Je l'ai attendue ! Sans impatience. Tranquillement. Sereinement. Et elle s'en vient.
Elle prend son temps. Et je suis heureux, enfin, de ne plus le subir.
Ai-je écrit quelque part qu'il était mon ami ? Ai-je pu écrire cela du temps ?
Convaincu jusqu'alors de sa férocité, de son injustice, de son indifférence.
Il était un problème. Il est la solution. C'est un drôle de constat.
Que je fume en rêvant, au platane épuisé qui remplit mon espace.
Il cache encore la pierre avec difficulté. Semble lutter contre le sommeil.
Il retrouvera toute sa superbe après quelques mois d'hibernation.
Mais pour l'heure, la nature résiste.
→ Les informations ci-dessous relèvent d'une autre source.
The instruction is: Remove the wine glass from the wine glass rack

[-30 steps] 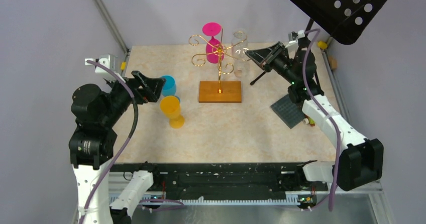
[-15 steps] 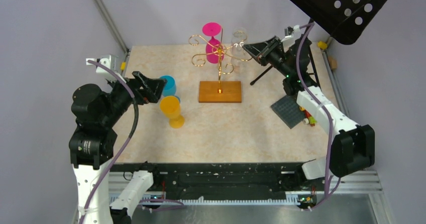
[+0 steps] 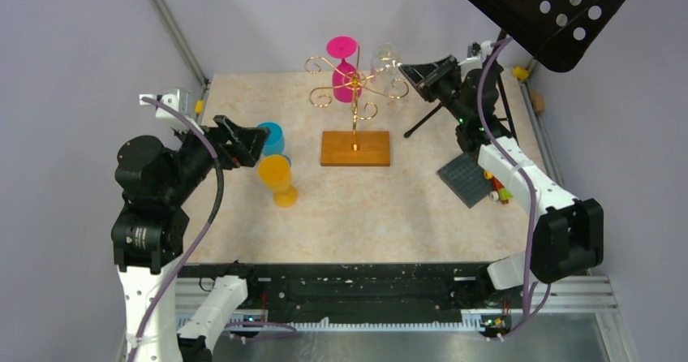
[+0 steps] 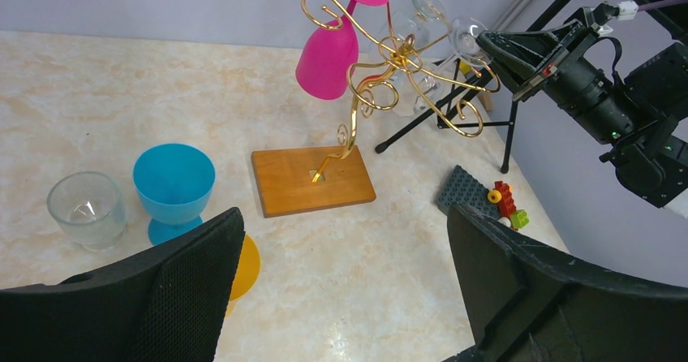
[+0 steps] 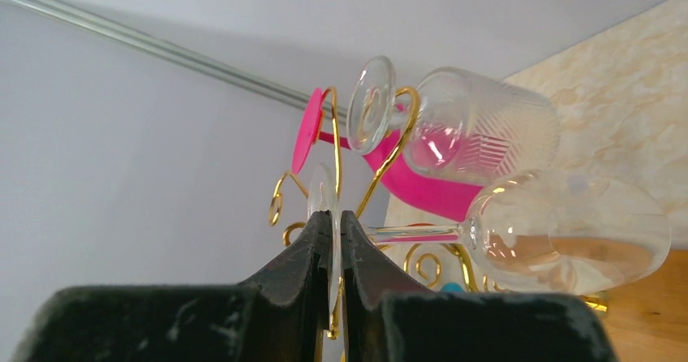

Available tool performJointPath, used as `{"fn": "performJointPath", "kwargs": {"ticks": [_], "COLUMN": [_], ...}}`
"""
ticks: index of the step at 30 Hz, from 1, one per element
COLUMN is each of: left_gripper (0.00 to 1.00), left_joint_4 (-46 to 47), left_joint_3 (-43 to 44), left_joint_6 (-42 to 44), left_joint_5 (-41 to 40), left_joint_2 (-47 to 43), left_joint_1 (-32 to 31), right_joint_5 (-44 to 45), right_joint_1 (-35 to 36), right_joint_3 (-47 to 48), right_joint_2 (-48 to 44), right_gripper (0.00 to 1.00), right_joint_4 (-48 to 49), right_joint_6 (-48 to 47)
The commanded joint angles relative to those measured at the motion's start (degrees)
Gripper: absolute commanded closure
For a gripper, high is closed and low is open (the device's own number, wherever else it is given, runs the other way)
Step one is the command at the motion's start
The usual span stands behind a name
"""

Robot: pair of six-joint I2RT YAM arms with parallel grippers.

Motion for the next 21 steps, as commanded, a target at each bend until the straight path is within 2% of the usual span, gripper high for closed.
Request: {"fn": "performJointPath", "kwargs": {"ticks": [1,12,17,21], "left_gripper": [0.02,0.02,0.02,0.02], "left_joint_4": [2.3,2.6,4.0,9.2], "left_joint_3": [-0.3,-0.2,-0.5,-2.9], "left_joint_6": [-0.6,-0.7,-1.1,-3.3], "left_joint_5": [1.1,2.2,4.6,10.7], "left_joint_2": [-0.1,0.2,0.6,0.3], "left_joint_1": [-0.2,-0.2,-0.2,-0.2], "right_joint_5": [6.5,17.4,17.7,15.7], "right_joint_1": [0.4,0.4,0.4,0.3], "right_joint_3": [3.0,-3.1,-3.7,-3.7], "right_joint_2": [-4.2,-13.9,-19.5,-23.9], "right_gripper": [1.0,1.0,1.0,1.0], "right_joint_4": [3.0,0.4,-4.6,-11.2], "right_joint_6": [-2.5,1.3,2.8,4.6]}}
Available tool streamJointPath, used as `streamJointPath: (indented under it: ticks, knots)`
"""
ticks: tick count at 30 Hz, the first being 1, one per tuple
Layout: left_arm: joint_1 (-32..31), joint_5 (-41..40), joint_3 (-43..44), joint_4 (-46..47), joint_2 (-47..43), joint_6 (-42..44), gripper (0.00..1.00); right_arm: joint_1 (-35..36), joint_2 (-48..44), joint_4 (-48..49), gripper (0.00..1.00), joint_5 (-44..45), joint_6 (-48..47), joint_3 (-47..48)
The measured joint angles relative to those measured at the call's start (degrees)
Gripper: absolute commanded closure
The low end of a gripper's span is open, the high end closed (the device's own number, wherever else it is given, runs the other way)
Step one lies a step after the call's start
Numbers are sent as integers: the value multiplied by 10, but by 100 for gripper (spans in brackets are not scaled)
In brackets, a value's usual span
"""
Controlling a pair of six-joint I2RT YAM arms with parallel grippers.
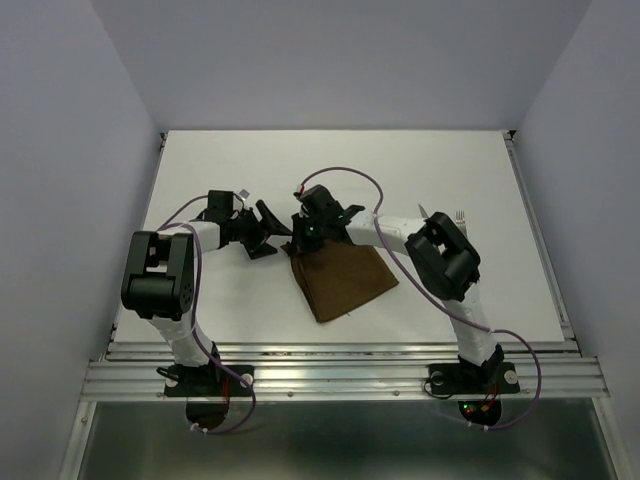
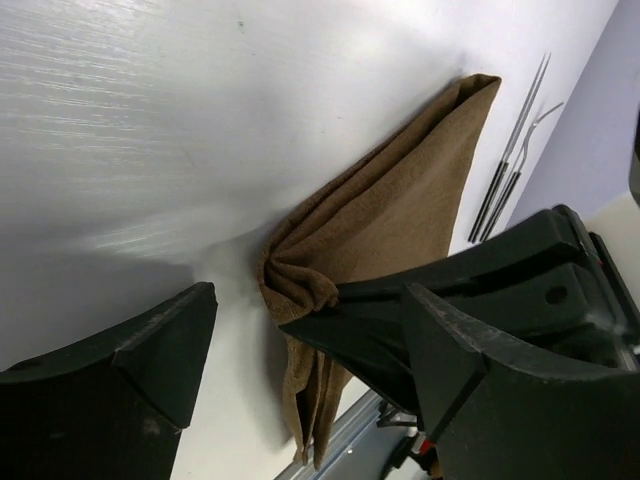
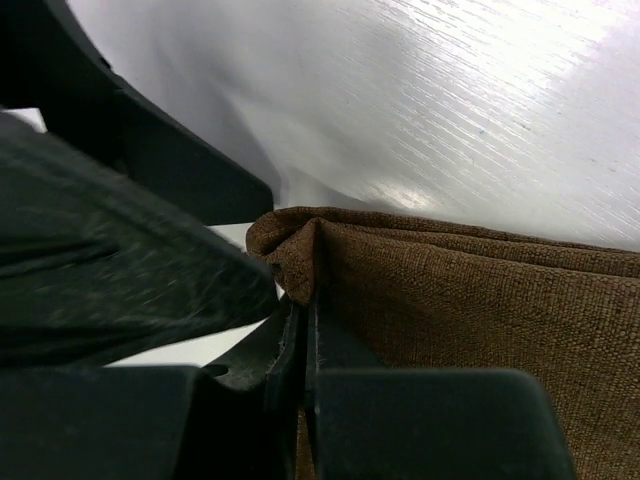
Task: Fold the napkin into a case and place the utensils inside
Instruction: Pick up the lower triangle-folded napkin from the center of the board.
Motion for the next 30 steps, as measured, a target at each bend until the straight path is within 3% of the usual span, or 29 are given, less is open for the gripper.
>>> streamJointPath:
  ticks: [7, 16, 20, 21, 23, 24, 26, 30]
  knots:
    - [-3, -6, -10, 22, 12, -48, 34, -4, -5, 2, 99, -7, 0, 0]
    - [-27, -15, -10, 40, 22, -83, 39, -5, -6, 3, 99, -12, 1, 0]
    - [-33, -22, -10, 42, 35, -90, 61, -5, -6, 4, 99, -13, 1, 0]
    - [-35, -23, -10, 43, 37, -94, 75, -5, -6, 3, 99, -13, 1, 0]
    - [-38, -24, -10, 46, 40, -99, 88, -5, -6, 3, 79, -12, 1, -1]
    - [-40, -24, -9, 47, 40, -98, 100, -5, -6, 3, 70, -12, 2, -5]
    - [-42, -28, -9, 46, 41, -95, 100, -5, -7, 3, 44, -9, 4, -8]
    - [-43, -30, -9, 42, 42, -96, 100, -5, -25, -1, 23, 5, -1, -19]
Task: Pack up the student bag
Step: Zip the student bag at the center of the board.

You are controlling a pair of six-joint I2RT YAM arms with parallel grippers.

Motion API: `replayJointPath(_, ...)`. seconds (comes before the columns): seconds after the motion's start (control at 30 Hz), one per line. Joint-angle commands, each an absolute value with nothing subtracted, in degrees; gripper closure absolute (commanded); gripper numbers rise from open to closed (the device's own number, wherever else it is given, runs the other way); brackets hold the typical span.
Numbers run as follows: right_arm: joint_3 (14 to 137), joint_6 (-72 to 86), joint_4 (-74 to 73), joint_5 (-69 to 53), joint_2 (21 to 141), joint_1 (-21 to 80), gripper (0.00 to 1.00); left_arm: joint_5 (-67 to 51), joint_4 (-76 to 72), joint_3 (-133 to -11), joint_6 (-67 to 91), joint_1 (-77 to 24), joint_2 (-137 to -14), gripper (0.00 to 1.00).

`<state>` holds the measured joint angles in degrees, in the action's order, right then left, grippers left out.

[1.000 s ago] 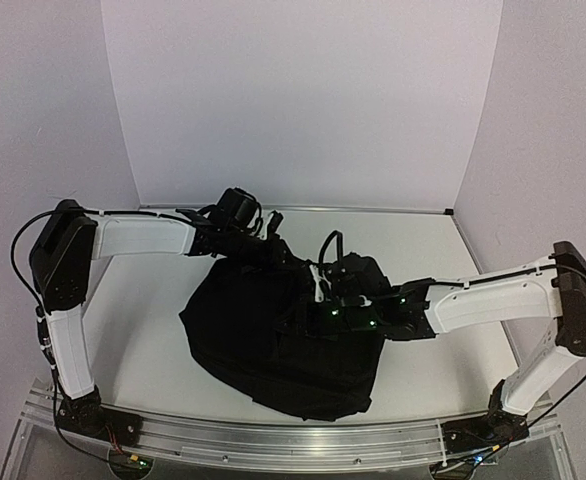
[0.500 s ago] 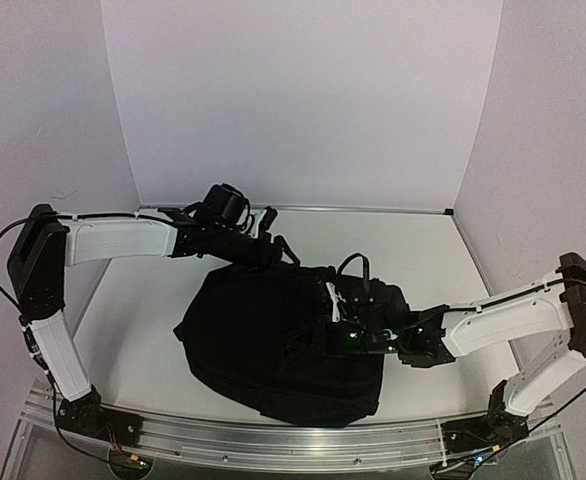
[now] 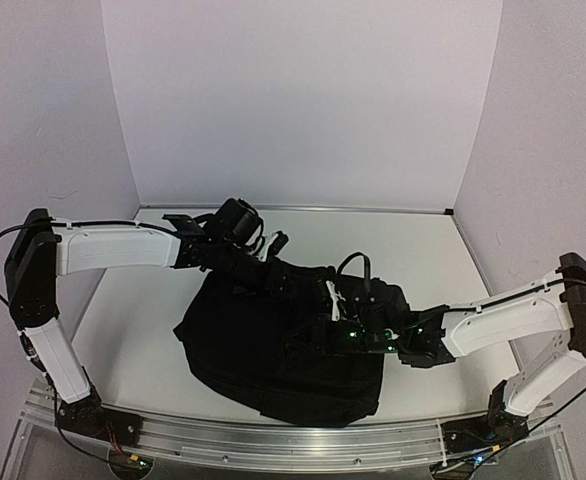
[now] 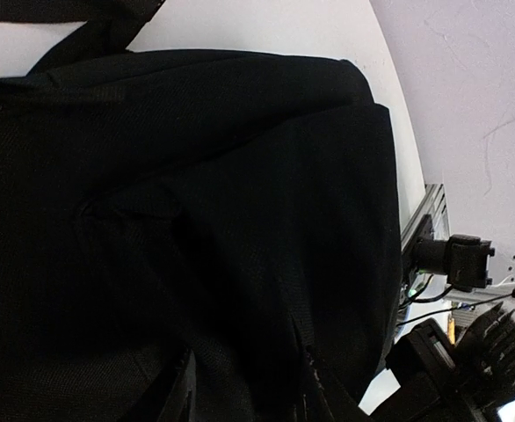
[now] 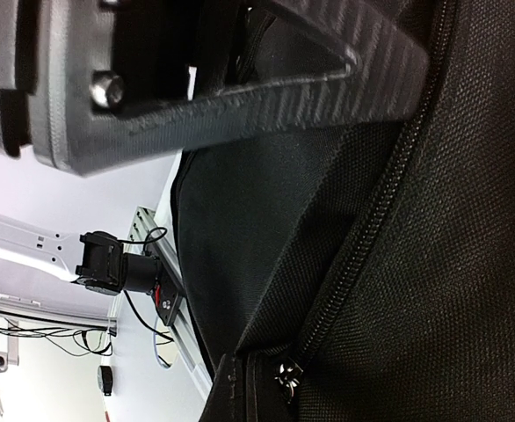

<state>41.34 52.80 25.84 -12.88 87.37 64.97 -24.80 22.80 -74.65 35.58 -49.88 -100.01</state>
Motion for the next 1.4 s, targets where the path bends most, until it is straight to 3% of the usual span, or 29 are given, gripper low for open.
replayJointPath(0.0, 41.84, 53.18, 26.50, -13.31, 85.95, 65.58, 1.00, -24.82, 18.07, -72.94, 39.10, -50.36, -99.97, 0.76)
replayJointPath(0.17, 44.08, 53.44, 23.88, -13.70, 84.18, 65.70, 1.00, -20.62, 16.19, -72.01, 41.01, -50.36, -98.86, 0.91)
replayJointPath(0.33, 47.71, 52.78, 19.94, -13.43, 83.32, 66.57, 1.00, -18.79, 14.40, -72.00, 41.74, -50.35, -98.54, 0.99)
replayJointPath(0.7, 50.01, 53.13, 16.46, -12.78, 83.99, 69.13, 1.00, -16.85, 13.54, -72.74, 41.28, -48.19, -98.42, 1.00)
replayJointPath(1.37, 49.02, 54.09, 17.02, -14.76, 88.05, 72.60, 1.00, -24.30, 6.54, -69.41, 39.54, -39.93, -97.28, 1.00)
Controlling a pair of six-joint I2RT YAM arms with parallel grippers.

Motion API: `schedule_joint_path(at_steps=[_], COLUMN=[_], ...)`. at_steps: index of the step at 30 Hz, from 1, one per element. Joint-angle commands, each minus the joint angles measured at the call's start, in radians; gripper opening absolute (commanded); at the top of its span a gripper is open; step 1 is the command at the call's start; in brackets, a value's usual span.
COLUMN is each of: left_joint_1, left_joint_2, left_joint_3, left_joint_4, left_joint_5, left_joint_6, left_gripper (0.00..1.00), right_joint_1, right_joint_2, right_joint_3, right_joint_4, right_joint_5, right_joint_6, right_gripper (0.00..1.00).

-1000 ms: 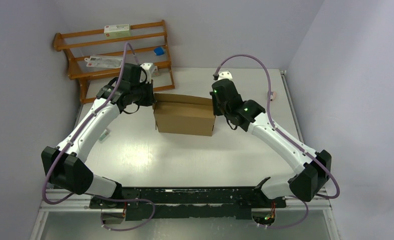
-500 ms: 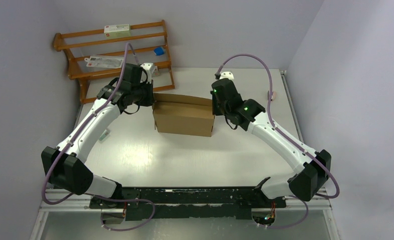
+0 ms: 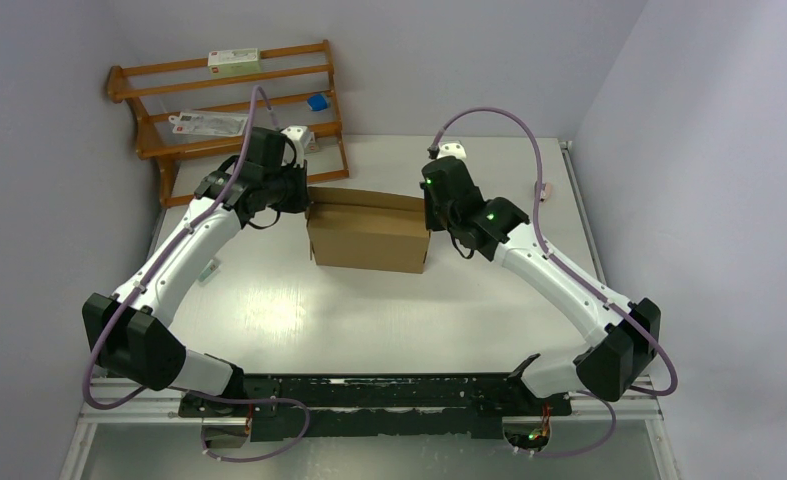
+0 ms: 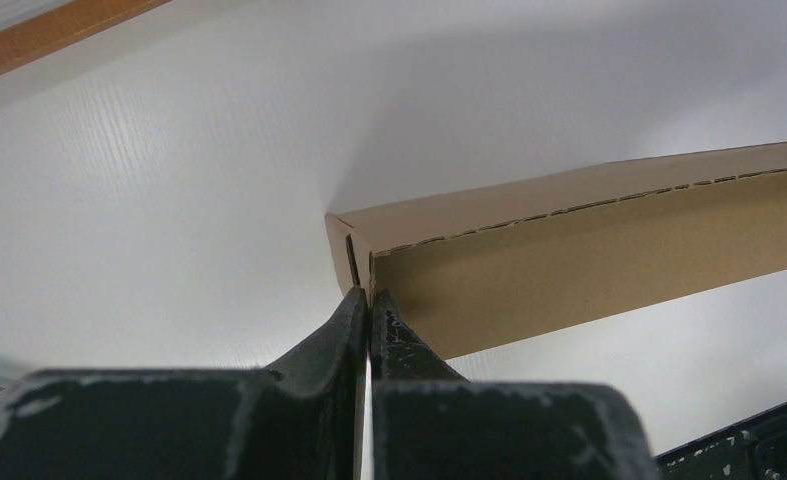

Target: Fold the paper box

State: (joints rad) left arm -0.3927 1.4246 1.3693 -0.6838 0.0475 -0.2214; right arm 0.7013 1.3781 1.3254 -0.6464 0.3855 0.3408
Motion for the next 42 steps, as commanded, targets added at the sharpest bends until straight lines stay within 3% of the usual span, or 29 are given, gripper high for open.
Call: schedule_joint_path(at_steps=[1,30,42], left_joint_1=[-0.038,-0.069,-0.076], left_joint_2=[-0.024,-0.032,-0.079], left_joint_3=[0.017,-0.052,-0.182], left_joint_4=[0.01,0.039,0.103], left_joint_5=[0.095,0.05,0.026], left_joint_6=[-0.035,-0.078,-0.097], left_gripper=[0.05,0.05,0.05], right_joint_1=[0.02,0.034,0.049], right_joint_2=[0.027,0.04,-0.012], right_joint_3=[0.024,-0.035,-0.183], right_joint_4=[0.02,0.076,0.197], right_joint_5=[-0.066,-0.116,-0.071], right_joint_6=[0.005,0.053,0.075], right_gripper=[0.0,0.0,0.0])
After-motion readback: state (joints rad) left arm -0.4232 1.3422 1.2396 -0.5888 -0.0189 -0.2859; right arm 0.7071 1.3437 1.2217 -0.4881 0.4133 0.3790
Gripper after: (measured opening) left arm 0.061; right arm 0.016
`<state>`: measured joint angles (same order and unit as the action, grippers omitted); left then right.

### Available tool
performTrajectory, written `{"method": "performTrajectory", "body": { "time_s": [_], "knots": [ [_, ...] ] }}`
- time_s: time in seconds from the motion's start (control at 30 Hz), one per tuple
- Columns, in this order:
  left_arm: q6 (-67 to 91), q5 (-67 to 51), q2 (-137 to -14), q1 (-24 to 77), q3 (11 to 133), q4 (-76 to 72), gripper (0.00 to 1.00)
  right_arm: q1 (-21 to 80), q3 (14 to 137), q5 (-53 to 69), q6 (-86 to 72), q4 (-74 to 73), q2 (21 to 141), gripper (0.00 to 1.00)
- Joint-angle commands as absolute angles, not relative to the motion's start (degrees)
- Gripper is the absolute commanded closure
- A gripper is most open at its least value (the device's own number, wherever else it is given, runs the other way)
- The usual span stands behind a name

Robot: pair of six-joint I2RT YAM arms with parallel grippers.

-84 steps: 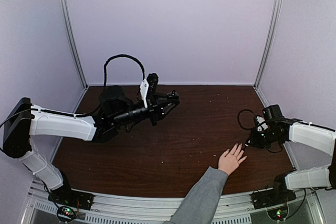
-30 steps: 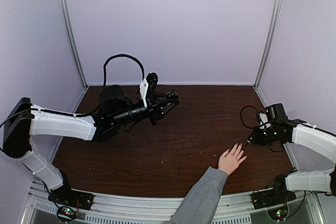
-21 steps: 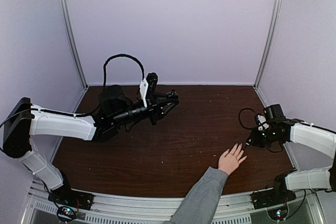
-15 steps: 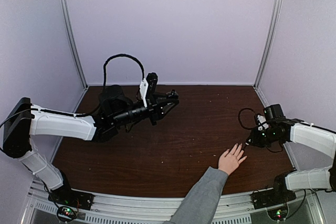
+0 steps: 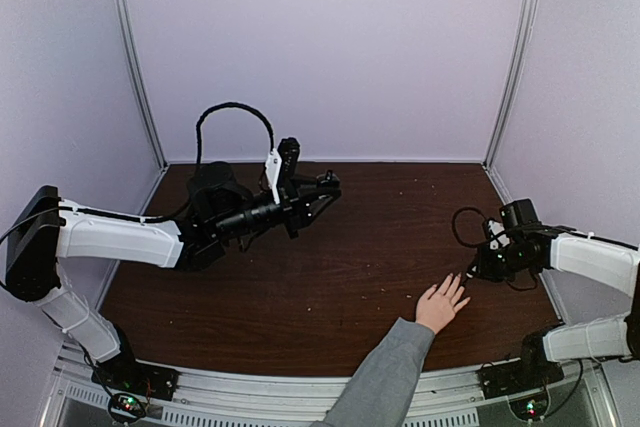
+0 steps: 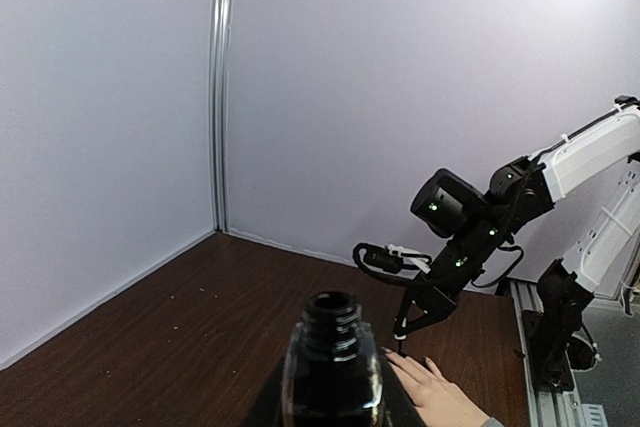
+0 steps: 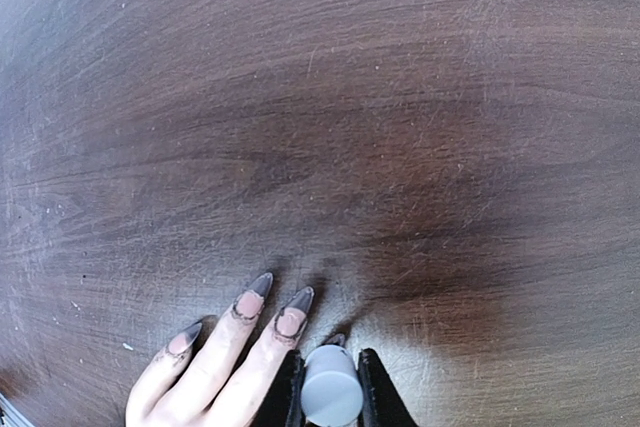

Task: Paint the nails
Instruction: Paint the hand on the nail.

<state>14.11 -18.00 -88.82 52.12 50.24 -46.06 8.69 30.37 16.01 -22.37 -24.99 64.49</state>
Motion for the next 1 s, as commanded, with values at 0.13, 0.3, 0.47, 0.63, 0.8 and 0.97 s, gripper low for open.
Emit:
{"method": "performTrajectory", "body": {
  "time_s": [0.13, 0.3, 0.47, 0.63, 0.8, 0.97],
  "knots": [
    [14.6, -17.8, -88.6, 51.6, 49.8, -49.9, 1.0, 8.9, 30.4, 14.2, -22.3, -24.4, 65.2, 1.0],
    [14.6, -17.7, -88.6, 51.6, 49.8, -49.9, 1.0, 8.9, 30.5, 13.5, -22.3, -24.7, 65.3, 1.0],
    [14.6, -17.8, -88.6, 51.6, 49.8, -49.9, 1.0, 8.9, 30.5, 13.3, -22.3, -24.7, 65.2, 1.0],
    [14.6, -17.7, -88.6, 51.6, 49.8, -50.0, 1.0, 8.9, 30.3, 12.9, -22.4, -24.4, 65.2, 1.0],
    [14.7, -17.7, -88.6, 51.6, 49.7, -49.9, 1.0, 8.9, 30.3, 12.8, -22.4, -24.3, 65.2, 1.0],
    [14.6, -17.6, -88.5, 51.5, 49.7, -49.9, 1.0, 8.9, 30.2, 12.8, -22.4, -24.2, 65.2, 1.0]
  ]
}}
Les paupières un peu lourdes.
Et je m'étire de plaisir à l'engourdissement. Hiberner avec toi...
Une mort en avance. L'avant-goût délicieux. Celui d'une éternité paisible.
Quand je me réjouis que l'on ferme le couvercle d'un cercueil à deux places.
Le caveau secret. Exclusif. Confortable et douillet. Où je respirerai ta nuque.
Qu'on m'enterre avec toi. Ici, à Perpignan. Loin de tout. Loin du monde.
C'est la répétition de la dissolution. Du retour à la terre. Et de l'oubli de soi.
Ramassés sous la couette. Où l'air vient à manquer. Blottis l'un contre l'autre.
A ne penser à rien. A ne craindre personne. S'il n'existe plus rien.